Let $1\leq p<\infty$ and we define $l_p$ space be the vectors $x= (x_1, x_2, \dots)$, such that
$$\|x\|_p = \left(\sum_{n=1}^\infty \|x_n|^p\right)^{1/p}<\infty$$
Find the minimum constant $C$ such that for all $t\in [0,1]$ and vectors $x, y \in l_p$ space, with $\|x\|_p = \|y\|_p$, the following inequality holds
$$\|x+y\|_p \leq C\|tx + (1-t)y\|_p$$
My try: First observation is $C\geq 2$ since we can let $x = y$ then we can easily get $\|2x\|_p\leq C \|x\|_p$.

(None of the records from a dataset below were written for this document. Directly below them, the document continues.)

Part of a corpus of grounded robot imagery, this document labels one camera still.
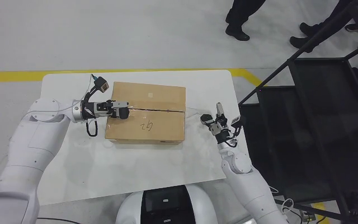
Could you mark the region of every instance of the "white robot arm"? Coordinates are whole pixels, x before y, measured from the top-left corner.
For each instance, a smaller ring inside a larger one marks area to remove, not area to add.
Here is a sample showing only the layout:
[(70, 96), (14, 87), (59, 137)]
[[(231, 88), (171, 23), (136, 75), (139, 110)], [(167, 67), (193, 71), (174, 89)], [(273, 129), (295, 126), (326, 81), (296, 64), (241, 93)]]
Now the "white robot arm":
[(88, 102), (97, 91), (108, 89), (102, 77), (81, 101), (61, 104), (38, 99), (21, 120), (10, 141), (8, 163), (0, 176), (0, 220), (6, 224), (33, 224), (39, 214), (37, 187), (46, 167), (57, 155), (70, 122), (85, 122), (101, 116), (126, 119), (127, 102)]
[(235, 132), (230, 134), (227, 118), (221, 103), (217, 103), (216, 119), (209, 114), (201, 116), (201, 123), (218, 142), (222, 156), (222, 169), (237, 199), (258, 224), (287, 224), (285, 216), (278, 210), (271, 189), (260, 172), (256, 170), (246, 152), (238, 147), (236, 137), (241, 129), (240, 116), (233, 119), (231, 126)]

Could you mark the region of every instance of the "cardboard box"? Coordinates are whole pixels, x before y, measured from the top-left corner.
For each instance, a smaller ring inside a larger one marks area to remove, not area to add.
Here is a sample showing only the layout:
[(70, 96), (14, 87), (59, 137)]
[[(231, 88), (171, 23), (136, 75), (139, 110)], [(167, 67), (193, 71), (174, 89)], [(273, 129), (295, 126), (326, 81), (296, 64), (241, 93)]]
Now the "cardboard box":
[(129, 117), (108, 118), (106, 139), (132, 144), (184, 141), (184, 87), (115, 82), (112, 100), (129, 102)]

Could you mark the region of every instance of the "yellow floor line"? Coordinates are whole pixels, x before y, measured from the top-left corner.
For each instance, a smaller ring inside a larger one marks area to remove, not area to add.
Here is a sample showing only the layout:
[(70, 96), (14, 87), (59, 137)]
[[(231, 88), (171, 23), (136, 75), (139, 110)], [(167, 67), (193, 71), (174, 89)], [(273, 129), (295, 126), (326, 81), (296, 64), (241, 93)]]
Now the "yellow floor line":
[(197, 71), (197, 70), (228, 70), (233, 77), (243, 77), (251, 84), (258, 86), (261, 80), (243, 68), (229, 69), (101, 69), (101, 70), (66, 70), (66, 71), (11, 71), (0, 72), (0, 82), (42, 81), (47, 74), (60, 73), (104, 73), (104, 72), (152, 72), (152, 71)]
[[(323, 202), (314, 203), (314, 204), (311, 204), (311, 206), (312, 206), (313, 208), (316, 208), (316, 209), (326, 210), (326, 208), (325, 208)], [(316, 217), (317, 217), (317, 222), (323, 218), (323, 216), (320, 216), (320, 215), (316, 215)], [(322, 222), (320, 222), (319, 224), (329, 224), (329, 219), (328, 219), (328, 218), (325, 218), (325, 219), (324, 219)]]

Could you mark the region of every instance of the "white table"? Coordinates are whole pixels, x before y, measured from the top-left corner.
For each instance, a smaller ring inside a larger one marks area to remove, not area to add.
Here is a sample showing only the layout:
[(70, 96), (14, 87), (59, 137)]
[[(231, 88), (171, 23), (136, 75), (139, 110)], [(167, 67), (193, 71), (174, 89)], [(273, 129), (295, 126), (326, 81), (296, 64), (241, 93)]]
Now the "white table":
[[(50, 74), (44, 77), (41, 97), (65, 102), (80, 99), (90, 74)], [(91, 101), (111, 98), (114, 81), (186, 87), (186, 106), (210, 110), (216, 103), (225, 115), (239, 115), (232, 77), (228, 71), (173, 71), (96, 73), (110, 89)], [(174, 185), (223, 179), (215, 138), (199, 122), (199, 115), (186, 119), (184, 143), (178, 146), (112, 144), (104, 139), (106, 118), (98, 120), (98, 136), (91, 138), (84, 124), (71, 124), (61, 150), (45, 170), (39, 185), (41, 205)], [(247, 150), (243, 132), (239, 145)]]

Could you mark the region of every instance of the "gray floor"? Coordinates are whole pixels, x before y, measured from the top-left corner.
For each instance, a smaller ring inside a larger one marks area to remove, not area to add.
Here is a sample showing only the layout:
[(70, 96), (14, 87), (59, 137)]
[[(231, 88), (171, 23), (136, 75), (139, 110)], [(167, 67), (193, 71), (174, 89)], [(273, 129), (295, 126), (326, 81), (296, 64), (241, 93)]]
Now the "gray floor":
[[(337, 2), (267, 1), (243, 27), (251, 40), (238, 42), (224, 33), (232, 0), (2, 0), (0, 70), (256, 68), (250, 71), (264, 79), (296, 51), (288, 40), (302, 36), (298, 25), (322, 21)], [(356, 34), (342, 30), (302, 57), (341, 57), (356, 48), (357, 40)], [(357, 60), (351, 63), (356, 66)], [(253, 88), (243, 78), (233, 80), (238, 100)], [(284, 70), (269, 84), (291, 83)], [(41, 82), (0, 83), (0, 103), (5, 108), (0, 117), (0, 170), (9, 139), (22, 114), (40, 96), (40, 88)], [(247, 215), (225, 181), (200, 185), (210, 195), (220, 223), (235, 223)], [(113, 223), (124, 198), (115, 195), (43, 206), (40, 216)], [(326, 207), (337, 209), (334, 202)], [(290, 223), (299, 223), (289, 217)]]

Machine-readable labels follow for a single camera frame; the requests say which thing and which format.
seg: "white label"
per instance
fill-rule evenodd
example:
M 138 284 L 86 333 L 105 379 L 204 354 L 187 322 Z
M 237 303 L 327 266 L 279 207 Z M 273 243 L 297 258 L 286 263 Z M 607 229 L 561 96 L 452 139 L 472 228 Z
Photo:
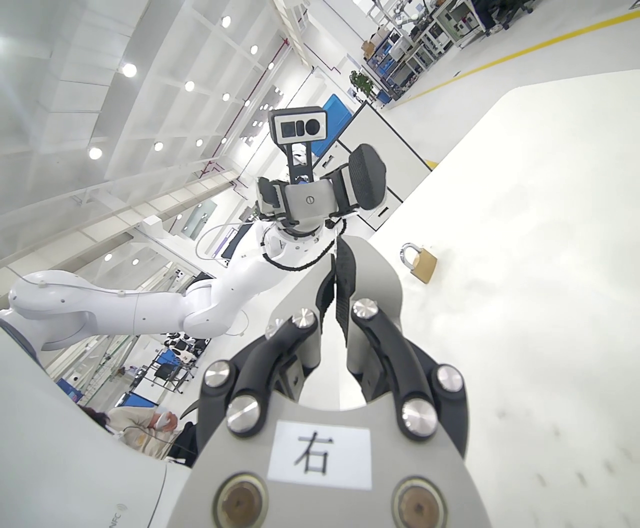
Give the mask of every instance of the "white label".
M 267 478 L 309 486 L 370 490 L 371 432 L 278 420 Z

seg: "padlock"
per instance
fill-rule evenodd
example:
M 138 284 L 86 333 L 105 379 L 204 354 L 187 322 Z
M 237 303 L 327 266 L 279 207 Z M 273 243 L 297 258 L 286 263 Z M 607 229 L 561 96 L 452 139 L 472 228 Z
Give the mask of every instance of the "padlock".
M 413 264 L 406 258 L 406 251 L 412 249 L 417 254 L 413 258 Z M 438 259 L 430 254 L 426 249 L 419 248 L 415 244 L 405 244 L 400 250 L 400 260 L 402 263 L 411 270 L 411 274 L 419 278 L 425 284 L 428 284 L 433 276 L 433 272 L 436 269 Z

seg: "brown screw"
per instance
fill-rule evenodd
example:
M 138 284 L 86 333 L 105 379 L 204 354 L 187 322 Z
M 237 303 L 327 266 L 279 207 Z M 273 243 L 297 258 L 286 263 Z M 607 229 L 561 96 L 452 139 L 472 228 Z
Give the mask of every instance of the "brown screw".
M 267 510 L 266 490 L 250 474 L 236 475 L 220 490 L 214 506 L 220 528 L 258 528 Z
M 222 513 L 229 521 L 229 528 L 250 528 L 261 511 L 260 492 L 249 482 L 234 484 L 222 497 Z
M 397 528 L 442 528 L 446 521 L 443 498 L 438 490 L 421 477 L 401 481 L 392 501 Z
M 400 497 L 400 519 L 406 528 L 436 528 L 440 506 L 429 490 L 411 486 Z

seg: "padlock shackle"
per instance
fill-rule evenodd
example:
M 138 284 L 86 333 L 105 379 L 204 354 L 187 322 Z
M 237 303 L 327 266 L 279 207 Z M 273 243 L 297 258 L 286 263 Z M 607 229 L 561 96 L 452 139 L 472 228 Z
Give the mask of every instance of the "padlock shackle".
M 406 267 L 408 267 L 411 271 L 413 271 L 415 269 L 413 262 L 409 262 L 408 260 L 406 260 L 406 251 L 408 249 L 412 249 L 416 253 L 418 253 L 418 255 L 420 255 L 420 248 L 415 244 L 412 244 L 411 242 L 409 242 L 409 243 L 406 243 L 404 246 L 402 246 L 402 249 L 400 250 L 400 260 Z

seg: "metal bolt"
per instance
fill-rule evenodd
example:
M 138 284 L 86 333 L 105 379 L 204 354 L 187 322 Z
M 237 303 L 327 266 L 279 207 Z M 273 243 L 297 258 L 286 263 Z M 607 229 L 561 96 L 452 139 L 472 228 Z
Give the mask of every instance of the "metal bolt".
M 407 479 L 396 488 L 393 515 L 398 528 L 442 528 L 446 521 L 438 490 L 419 477 Z
M 233 433 L 246 433 L 260 418 L 260 404 L 249 394 L 235 397 L 227 407 L 227 427 Z
M 353 304 L 353 313 L 360 319 L 372 319 L 378 313 L 378 303 L 371 299 L 360 299 Z
M 451 365 L 441 366 L 437 376 L 442 388 L 448 392 L 459 392 L 465 384 L 462 374 Z
M 273 321 L 273 323 L 267 326 L 266 330 L 264 331 L 264 336 L 267 339 L 271 339 L 283 324 L 284 319 L 276 319 L 275 321 Z
M 211 388 L 221 387 L 229 379 L 230 373 L 231 366 L 227 361 L 216 361 L 204 373 L 204 384 Z
M 216 526 L 257 528 L 264 522 L 267 508 L 264 484 L 251 474 L 236 475 L 217 494 L 214 504 Z
M 438 428 L 438 413 L 422 398 L 413 398 L 402 405 L 404 426 L 414 435 L 427 438 Z
M 309 308 L 301 308 L 291 320 L 298 328 L 309 328 L 316 321 L 316 315 Z

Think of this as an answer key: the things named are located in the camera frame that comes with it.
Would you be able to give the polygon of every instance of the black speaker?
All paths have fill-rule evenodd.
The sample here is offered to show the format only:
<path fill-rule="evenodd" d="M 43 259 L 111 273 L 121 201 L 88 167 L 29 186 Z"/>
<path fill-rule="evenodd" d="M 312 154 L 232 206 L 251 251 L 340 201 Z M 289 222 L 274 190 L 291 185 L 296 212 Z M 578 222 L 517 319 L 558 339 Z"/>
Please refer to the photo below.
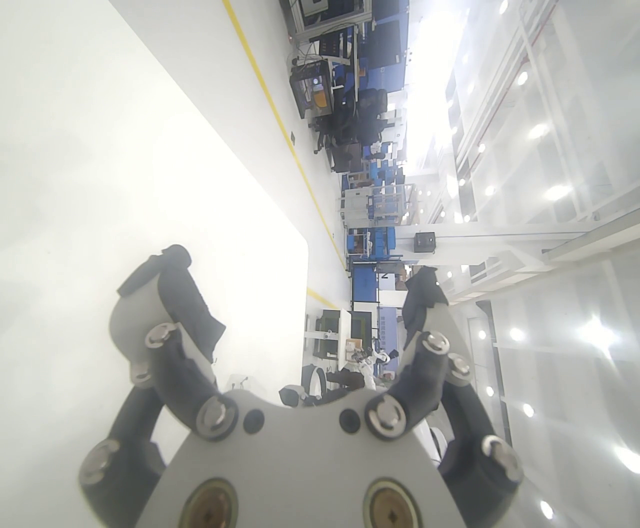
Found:
<path fill-rule="evenodd" d="M 416 233 L 413 237 L 414 253 L 435 253 L 436 252 L 436 234 L 435 233 Z"/>

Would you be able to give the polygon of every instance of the machine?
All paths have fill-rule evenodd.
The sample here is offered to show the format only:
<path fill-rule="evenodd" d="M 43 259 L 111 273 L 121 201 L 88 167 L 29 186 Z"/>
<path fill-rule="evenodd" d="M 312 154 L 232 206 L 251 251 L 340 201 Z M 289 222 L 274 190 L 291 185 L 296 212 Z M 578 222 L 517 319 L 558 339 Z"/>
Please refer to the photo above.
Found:
<path fill-rule="evenodd" d="M 284 408 L 212 373 L 225 327 L 171 246 L 118 290 L 110 322 L 133 388 L 79 484 L 110 528 L 485 528 L 522 481 L 470 385 L 472 368 L 433 268 L 407 281 L 403 362 L 385 393 Z M 442 402 L 455 439 L 436 468 L 412 429 Z M 166 467 L 151 442 L 166 405 L 191 433 Z M 314 456 L 324 452 L 327 456 Z"/>

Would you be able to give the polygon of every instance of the black office chair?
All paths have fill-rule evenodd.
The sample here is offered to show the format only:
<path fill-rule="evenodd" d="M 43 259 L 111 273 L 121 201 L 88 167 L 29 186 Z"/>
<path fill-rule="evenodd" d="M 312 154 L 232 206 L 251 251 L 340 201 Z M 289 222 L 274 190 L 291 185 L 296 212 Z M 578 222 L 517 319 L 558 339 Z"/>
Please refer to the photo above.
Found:
<path fill-rule="evenodd" d="M 341 147 L 359 142 L 363 146 L 372 145 L 381 140 L 386 120 L 378 116 L 387 111 L 387 91 L 368 88 L 358 92 L 358 102 L 355 101 L 354 89 L 344 95 L 339 88 L 333 93 L 337 102 L 330 116 L 316 118 L 312 127 L 319 133 L 317 154 L 322 148 Z"/>

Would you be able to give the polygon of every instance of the ceiling light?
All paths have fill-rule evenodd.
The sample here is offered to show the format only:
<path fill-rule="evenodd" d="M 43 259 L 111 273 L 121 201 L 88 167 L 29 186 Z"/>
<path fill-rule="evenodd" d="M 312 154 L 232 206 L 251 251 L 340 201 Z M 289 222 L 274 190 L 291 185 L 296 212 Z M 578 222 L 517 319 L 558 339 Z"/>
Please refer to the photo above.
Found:
<path fill-rule="evenodd" d="M 560 198 L 564 198 L 571 192 L 572 187 L 570 185 L 556 185 L 551 187 L 546 193 L 545 198 L 551 202 L 555 202 Z"/>
<path fill-rule="evenodd" d="M 519 328 L 512 328 L 509 335 L 514 341 L 522 341 L 525 338 L 524 332 Z"/>
<path fill-rule="evenodd" d="M 540 139 L 541 137 L 546 136 L 548 132 L 549 132 L 549 127 L 544 123 L 540 123 L 539 125 L 536 125 L 531 129 L 531 132 L 529 133 L 529 139 L 530 140 Z"/>
<path fill-rule="evenodd" d="M 638 453 L 634 453 L 626 447 L 616 447 L 614 451 L 629 471 L 640 474 L 640 455 Z"/>
<path fill-rule="evenodd" d="M 609 357 L 609 347 L 618 341 L 618 336 L 612 330 L 602 326 L 600 318 L 593 316 L 591 320 L 578 329 L 580 339 L 592 344 Z"/>
<path fill-rule="evenodd" d="M 547 519 L 551 520 L 554 517 L 554 510 L 549 506 L 549 503 L 545 500 L 540 501 L 540 509 L 542 510 L 542 515 L 544 515 Z"/>

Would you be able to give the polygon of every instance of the metal screw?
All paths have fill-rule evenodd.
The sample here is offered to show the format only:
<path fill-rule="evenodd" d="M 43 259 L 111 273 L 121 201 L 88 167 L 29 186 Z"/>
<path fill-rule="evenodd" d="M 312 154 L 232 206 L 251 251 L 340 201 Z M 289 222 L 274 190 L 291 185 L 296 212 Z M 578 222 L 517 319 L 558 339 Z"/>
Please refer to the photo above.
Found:
<path fill-rule="evenodd" d="M 133 363 L 131 364 L 131 369 L 129 371 L 129 377 L 131 378 L 131 383 L 141 388 L 148 388 L 151 386 L 151 372 L 150 366 L 147 361 L 142 363 Z"/>
<path fill-rule="evenodd" d="M 104 478 L 111 465 L 113 454 L 120 449 L 120 442 L 108 438 L 96 445 L 86 456 L 80 467 L 79 480 L 83 486 L 93 486 Z"/>
<path fill-rule="evenodd" d="M 196 430 L 206 440 L 221 440 L 231 432 L 236 422 L 237 408 L 225 405 L 219 396 L 212 396 L 198 411 Z"/>
<path fill-rule="evenodd" d="M 434 354 L 446 354 L 449 352 L 449 339 L 440 332 L 426 332 L 426 336 L 422 339 L 422 345 Z"/>
<path fill-rule="evenodd" d="M 374 432 L 385 438 L 398 438 L 404 433 L 406 415 L 393 396 L 385 394 L 377 407 L 369 410 L 367 416 Z"/>
<path fill-rule="evenodd" d="M 175 329 L 173 323 L 162 323 L 153 327 L 145 337 L 145 345 L 148 348 L 160 348 Z"/>
<path fill-rule="evenodd" d="M 389 400 L 382 400 L 376 408 L 380 425 L 385 429 L 393 429 L 400 421 L 400 414 Z"/>
<path fill-rule="evenodd" d="M 457 357 L 453 360 L 453 366 L 460 374 L 468 374 L 471 372 L 471 367 L 469 367 L 468 363 L 462 357 Z"/>
<path fill-rule="evenodd" d="M 449 372 L 447 373 L 446 380 L 458 387 L 464 387 L 471 382 L 471 366 L 467 359 L 460 354 L 450 352 L 449 357 Z"/>
<path fill-rule="evenodd" d="M 483 438 L 482 452 L 504 471 L 506 477 L 516 484 L 522 482 L 524 471 L 515 450 L 502 438 L 488 435 Z"/>
<path fill-rule="evenodd" d="M 227 408 L 224 403 L 220 403 L 219 405 L 209 404 L 204 411 L 202 423 L 209 429 L 215 429 L 224 421 L 226 414 Z"/>

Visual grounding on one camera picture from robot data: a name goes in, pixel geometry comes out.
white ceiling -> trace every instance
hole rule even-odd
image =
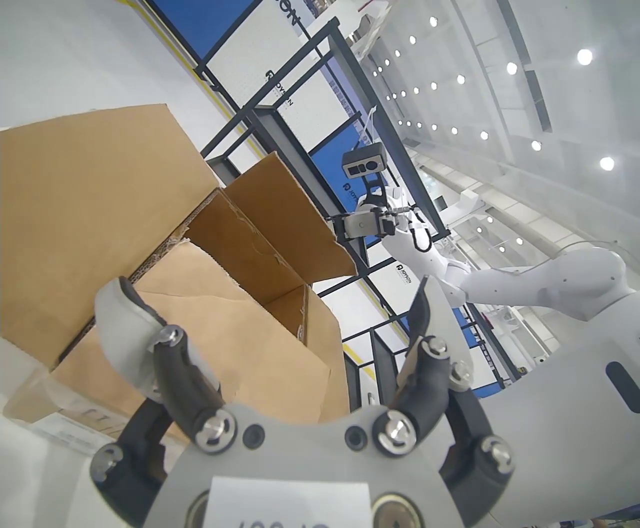
[[[396,123],[412,123],[396,127],[401,138],[420,143],[414,150],[640,255],[640,1],[509,4],[529,59],[516,48],[498,0],[404,0],[362,65],[370,74],[374,63],[383,67],[371,81]],[[588,66],[576,59],[581,48],[593,51]],[[509,61],[518,65],[514,76]],[[525,70],[538,77],[552,131],[543,131]],[[397,99],[386,101],[393,92]],[[540,152],[532,140],[542,142]],[[604,156],[614,158],[613,171],[600,168]]]

yellow stripe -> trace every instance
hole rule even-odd
[[[210,87],[209,85],[203,81],[202,79],[200,79],[197,75],[196,72],[193,71],[193,67],[187,62],[187,59],[184,58],[184,55],[182,53],[180,53],[180,51],[178,51],[178,48],[176,48],[176,46],[173,44],[173,42],[166,36],[165,32],[162,31],[157,24],[153,21],[153,19],[148,15],[148,13],[140,6],[138,5],[135,1],[133,0],[115,0],[116,2],[129,6],[132,9],[135,9],[138,13],[140,13],[144,19],[147,21],[147,23],[153,28],[153,30],[157,33],[157,35],[163,40],[163,42],[169,47],[169,49],[173,52],[173,54],[176,56],[176,58],[187,68],[187,71],[189,73],[191,73],[191,75],[196,79],[196,81],[198,81],[200,83],[200,86],[202,86],[202,88],[205,90],[205,92],[207,92],[209,94],[209,96],[211,97],[211,99],[213,99],[213,101],[216,103],[217,107],[220,109],[220,111],[225,115],[225,117],[229,120],[231,120],[232,118],[232,114],[231,112],[228,110],[228,108],[226,107],[226,105],[224,105],[222,103],[222,101],[220,100],[220,97],[218,96],[218,94],[216,94]],[[149,9],[149,11],[151,11],[152,13],[154,12],[153,9],[151,9],[151,7],[145,2],[145,0],[140,0],[141,2],[144,2],[145,6],[147,6],[147,9]],[[169,29],[162,23],[162,21],[160,20],[160,23],[163,25],[164,30],[169,33],[169,35],[172,35],[171,31],[169,31]],[[236,128],[236,131],[238,132],[238,135],[244,133],[246,130],[246,127],[244,126],[240,126],[238,125],[238,127]],[[255,152],[256,156],[258,156],[258,159],[262,159],[265,156],[265,153],[262,151],[261,148],[259,148],[255,142],[251,139],[247,139],[246,140],[247,143],[249,143],[249,145],[251,146],[252,150]]]
[[[347,356],[349,356],[357,365],[360,365],[360,364],[364,363],[362,358],[360,356],[358,356],[353,351],[353,348],[351,348],[346,343],[342,343],[342,350],[344,350],[345,354],[347,354]],[[376,381],[376,373],[373,371],[373,369],[371,367],[364,367],[364,371],[369,375],[369,377],[373,381]]]

silver screw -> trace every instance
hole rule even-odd
[[[168,324],[156,335],[155,343],[165,343],[169,346],[176,346],[184,335],[184,330],[176,324]]]
[[[451,376],[457,381],[469,381],[471,369],[464,361],[457,361],[451,365]]]
[[[387,411],[389,421],[384,433],[378,433],[378,441],[391,454],[407,454],[417,443],[411,420],[399,411]]]
[[[89,466],[89,474],[93,482],[102,483],[107,475],[122,460],[124,453],[118,444],[103,445],[94,455]]]
[[[499,436],[488,436],[480,444],[480,449],[488,453],[503,475],[508,475],[515,469],[513,455],[509,445]]]
[[[457,361],[451,365],[451,388],[464,392],[471,387],[471,369],[464,361]]]
[[[447,342],[441,337],[434,336],[429,339],[429,350],[435,355],[444,354],[447,351]]]
[[[196,444],[205,453],[224,451],[236,437],[236,420],[224,409],[209,418],[196,433]]]
[[[389,420],[389,423],[385,427],[385,432],[395,444],[406,444],[406,441],[410,437],[409,429],[405,426],[402,420]]]
[[[436,359],[446,359],[449,357],[447,351],[447,342],[436,335],[428,335],[420,342],[422,350],[424,350],[429,356]]]

white cable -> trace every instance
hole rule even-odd
[[[371,125],[373,126],[373,113],[378,109],[377,106],[373,106],[371,108],[371,110],[369,110],[369,113],[367,114],[367,121],[364,123],[364,126],[362,127],[362,130],[360,131],[360,136],[358,137],[358,144],[360,144],[360,142],[362,141],[362,138],[364,138],[364,135],[367,133],[367,125],[369,124],[369,121],[371,120]]]

black cable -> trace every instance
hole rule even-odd
[[[429,233],[429,230],[427,228],[425,228],[424,230],[427,232],[427,236],[429,237],[429,245],[425,250],[421,250],[418,247],[418,240],[416,240],[415,238],[415,229],[409,228],[409,231],[411,231],[411,236],[413,237],[413,246],[421,253],[428,253],[429,250],[433,247],[433,240],[431,239],[431,233]]]
[[[413,211],[415,217],[422,223],[424,223],[424,219],[422,219],[422,217],[420,216],[420,214],[418,214],[418,212],[416,212],[416,208],[417,208],[417,204],[413,204],[411,206],[411,210]],[[409,228],[409,231],[411,231],[411,237],[413,238],[413,247],[415,247],[418,251],[420,251],[421,253],[428,253],[430,251],[430,249],[433,247],[433,240],[431,238],[431,233],[429,233],[429,230],[427,228],[424,228],[424,230],[427,232],[427,236],[429,237],[429,245],[427,246],[427,248],[425,250],[421,250],[418,247],[418,240],[416,240],[415,237],[415,229]]]

I guess the minimum constant may be $2$. To prove for $C = 2$ the inequality holds we need to prove that $$\|\frac{x+y}{2}\|_p\leq \|tx + (1-t)y\|_p$$ Which is to prove the function $\varphi(t) = \|tx + (1-t)y\|_p$ takes minimum on $\varphi(1/2)$. However I'm stuck here.
I know that $\varphi(1) = \varphi(0)$ and $\varphi$ is convex function of $t$. So calculating $\left.\frac{\mathrm d}{\mathrm d t}\varphi\right|_{t = 1/2}$ may help but it does not work.